Das glaube ich nicht. Joachim Stamp, der Sonderbevollmächtigte der deutschen Regierung für Migrationsabkommen, hat kürzlich erklärt, die Möglichkeit einer Auslagerung der Verfahren prüfen zu wollen. Wer Schutzbedürftigen helfen will, muss Kontingentflüchtlinge aufnehmen. Aber dafür muss man auch das andere politische Lager gewinnen, indem man die irreguläre Zuwanderung begrenzt. Nur durch einen Kompromiss können wir den Dauerstreit beenden.

Sie werfen manchen Politikern vor, das Problem lieber zu bewirtschaften anstatt es zu lösen.

Keine Lösung zu finden, ist für manche attraktiv, denn dann können sie dem politischen Gegner die Schuld in die Schuhe schieben. Das gilt für beide Seiten.

Wer ist schlimmer, Linke oder Rechte?

Das ist schwer zu sagen. Auf der linken Seite ist man gerne bereit, über Kontingente und humanitäre Visa nachzudenken. Die Auslagerung von Asylverfahren wird dagegen abgelehnt. Konservative und Rechtspopulisten geben mir dagegen recht, wenn es um die Auslagerung geht, aber von Kontingenten wollen sie nichts wissen. Beide Seiten müssten begreifen, dass auch die Anliegen der anderen ihre Berechtigung haben.

Befinden sich auch Nichtregierungsorganisationen (NGO) unter denen, die eine bessere Lösung blockieren? Manche werfen ihnen vor, Teil einer «Asylindustrie» zu sein.

Es gibt Menschen, die den derzeitigen Zuständen ihren Lebensunterhalt verdanken. Dabei denke ich aber gar nicht so sehr an die NGO. Die könnten eine neue Rolle finden: In Kanada und Australien können sie Kontingente sponsern und sich dabei auch an der Auswahl beteiligen. Viel zu verlieren hätten dagegen die Asylanwälte, denn in Europa würde es kaum noch Verfahren geben. Das ist keine grosse, aber eine politisch sehr aktive Gruppe.

Trotz aller Schwierigkeiten scheinen Sie vorsichtig optimistisch zu sein.

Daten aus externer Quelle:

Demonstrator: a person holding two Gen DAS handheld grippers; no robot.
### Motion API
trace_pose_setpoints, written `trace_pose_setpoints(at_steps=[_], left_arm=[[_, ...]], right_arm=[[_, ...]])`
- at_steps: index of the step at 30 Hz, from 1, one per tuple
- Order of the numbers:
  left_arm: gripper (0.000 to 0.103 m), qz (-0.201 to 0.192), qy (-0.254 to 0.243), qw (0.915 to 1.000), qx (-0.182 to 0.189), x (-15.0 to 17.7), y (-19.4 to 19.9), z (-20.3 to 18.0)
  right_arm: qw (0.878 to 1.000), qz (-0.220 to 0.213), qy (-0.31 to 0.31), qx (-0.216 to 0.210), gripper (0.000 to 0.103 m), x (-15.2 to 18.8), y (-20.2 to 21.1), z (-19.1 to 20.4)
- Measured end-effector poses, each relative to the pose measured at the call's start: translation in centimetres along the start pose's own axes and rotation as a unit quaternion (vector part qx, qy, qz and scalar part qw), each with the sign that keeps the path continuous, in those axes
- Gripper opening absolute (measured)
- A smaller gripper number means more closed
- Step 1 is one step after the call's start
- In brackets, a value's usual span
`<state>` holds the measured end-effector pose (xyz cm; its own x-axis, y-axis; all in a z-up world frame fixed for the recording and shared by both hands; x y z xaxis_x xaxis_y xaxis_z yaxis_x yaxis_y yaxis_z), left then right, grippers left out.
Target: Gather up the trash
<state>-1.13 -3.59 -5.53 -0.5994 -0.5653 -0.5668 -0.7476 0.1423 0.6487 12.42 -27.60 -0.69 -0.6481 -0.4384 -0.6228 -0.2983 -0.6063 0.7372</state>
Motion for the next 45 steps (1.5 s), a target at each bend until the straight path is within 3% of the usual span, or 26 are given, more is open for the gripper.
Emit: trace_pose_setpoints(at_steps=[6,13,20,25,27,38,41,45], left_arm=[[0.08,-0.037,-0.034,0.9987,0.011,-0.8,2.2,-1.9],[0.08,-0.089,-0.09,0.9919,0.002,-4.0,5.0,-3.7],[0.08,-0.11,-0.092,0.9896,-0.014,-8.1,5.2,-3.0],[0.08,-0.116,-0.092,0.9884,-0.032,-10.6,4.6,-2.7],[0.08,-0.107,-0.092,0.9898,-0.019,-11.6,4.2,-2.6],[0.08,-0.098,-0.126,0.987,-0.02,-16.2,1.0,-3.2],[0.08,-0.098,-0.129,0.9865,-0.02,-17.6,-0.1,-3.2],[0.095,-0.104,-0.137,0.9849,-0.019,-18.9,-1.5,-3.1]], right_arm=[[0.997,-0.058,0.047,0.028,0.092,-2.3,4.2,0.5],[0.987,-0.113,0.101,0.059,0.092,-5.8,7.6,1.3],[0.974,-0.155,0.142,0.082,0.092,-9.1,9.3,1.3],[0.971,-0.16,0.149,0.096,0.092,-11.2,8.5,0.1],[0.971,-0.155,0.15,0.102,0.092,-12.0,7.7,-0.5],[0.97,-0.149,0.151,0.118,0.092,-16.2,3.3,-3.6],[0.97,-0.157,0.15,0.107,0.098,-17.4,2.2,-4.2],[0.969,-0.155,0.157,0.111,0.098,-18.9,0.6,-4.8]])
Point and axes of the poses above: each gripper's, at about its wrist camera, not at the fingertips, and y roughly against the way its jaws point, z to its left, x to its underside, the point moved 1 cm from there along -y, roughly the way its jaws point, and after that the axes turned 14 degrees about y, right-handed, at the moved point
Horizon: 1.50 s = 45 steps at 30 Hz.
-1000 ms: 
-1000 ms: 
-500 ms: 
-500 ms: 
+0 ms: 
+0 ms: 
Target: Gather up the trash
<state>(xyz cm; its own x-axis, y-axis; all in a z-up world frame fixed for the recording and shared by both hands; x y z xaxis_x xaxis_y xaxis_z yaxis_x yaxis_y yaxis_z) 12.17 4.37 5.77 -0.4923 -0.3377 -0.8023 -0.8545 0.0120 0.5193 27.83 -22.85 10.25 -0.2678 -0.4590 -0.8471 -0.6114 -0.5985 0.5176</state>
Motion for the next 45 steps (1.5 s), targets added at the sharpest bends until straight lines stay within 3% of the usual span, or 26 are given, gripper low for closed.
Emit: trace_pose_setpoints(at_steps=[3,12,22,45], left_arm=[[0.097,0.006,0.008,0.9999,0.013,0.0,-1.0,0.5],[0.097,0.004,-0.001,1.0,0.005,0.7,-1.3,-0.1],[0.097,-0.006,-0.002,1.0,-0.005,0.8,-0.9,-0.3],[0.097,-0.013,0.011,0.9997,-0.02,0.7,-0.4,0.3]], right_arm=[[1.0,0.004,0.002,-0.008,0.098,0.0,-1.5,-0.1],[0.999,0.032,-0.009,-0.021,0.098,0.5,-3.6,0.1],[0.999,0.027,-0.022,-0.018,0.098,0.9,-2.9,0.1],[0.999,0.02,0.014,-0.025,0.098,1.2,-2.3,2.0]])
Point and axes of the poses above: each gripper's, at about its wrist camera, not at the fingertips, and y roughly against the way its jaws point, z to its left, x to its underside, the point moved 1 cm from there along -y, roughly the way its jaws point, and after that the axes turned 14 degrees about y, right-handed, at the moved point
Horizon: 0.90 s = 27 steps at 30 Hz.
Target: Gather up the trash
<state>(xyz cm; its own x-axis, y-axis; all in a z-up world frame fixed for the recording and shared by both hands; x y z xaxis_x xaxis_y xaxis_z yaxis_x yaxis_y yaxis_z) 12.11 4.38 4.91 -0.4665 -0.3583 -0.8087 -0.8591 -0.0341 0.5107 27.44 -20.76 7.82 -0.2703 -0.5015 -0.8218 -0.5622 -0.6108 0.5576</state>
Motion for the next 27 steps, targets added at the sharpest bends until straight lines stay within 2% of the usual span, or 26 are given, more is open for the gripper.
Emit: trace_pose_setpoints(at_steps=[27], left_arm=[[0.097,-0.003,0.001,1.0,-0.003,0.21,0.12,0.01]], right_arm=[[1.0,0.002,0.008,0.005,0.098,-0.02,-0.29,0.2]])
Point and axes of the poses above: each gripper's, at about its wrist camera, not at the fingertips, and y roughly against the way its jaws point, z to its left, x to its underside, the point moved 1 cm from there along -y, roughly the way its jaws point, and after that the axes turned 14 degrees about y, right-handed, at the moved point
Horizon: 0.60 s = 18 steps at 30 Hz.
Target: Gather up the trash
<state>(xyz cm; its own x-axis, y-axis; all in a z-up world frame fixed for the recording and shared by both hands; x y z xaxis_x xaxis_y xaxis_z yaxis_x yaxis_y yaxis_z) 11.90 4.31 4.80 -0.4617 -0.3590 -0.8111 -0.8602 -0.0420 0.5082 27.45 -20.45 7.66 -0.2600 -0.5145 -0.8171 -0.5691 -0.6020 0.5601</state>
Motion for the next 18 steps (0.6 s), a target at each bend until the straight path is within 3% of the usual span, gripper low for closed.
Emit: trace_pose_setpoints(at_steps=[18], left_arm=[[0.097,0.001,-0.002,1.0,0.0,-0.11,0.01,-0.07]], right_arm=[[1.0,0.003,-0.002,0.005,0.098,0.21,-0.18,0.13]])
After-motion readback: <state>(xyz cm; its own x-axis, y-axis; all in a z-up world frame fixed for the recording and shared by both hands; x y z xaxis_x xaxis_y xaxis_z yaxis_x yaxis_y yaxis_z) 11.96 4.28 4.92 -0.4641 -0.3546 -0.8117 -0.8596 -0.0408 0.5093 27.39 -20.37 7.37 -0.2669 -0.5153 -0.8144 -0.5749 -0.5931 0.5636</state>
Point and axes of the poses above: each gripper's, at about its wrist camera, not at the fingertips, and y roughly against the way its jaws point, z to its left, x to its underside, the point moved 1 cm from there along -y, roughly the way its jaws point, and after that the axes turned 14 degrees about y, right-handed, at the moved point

Ich nenne mein Konzept eine realistische Utopie. Ich hoffe, dass sich die Einsicht durchsetzt, dass es so nicht weitergehen kann. Wir können keine Mauern bauen und Pushbacks vornehmen, wie manche Konservative und Rechte es wollen, denn das wäre ein Verrat an unseren Werten. Aber auch die Linke müsste sich von zwei Wahnideen verabschieden: einer Politik der offenen Grenzen und der Vorstellung, irreguläre Migration gehe zurück, wenn man nur reguläre Möglichkeiten schafft. Das ist magisches Denken.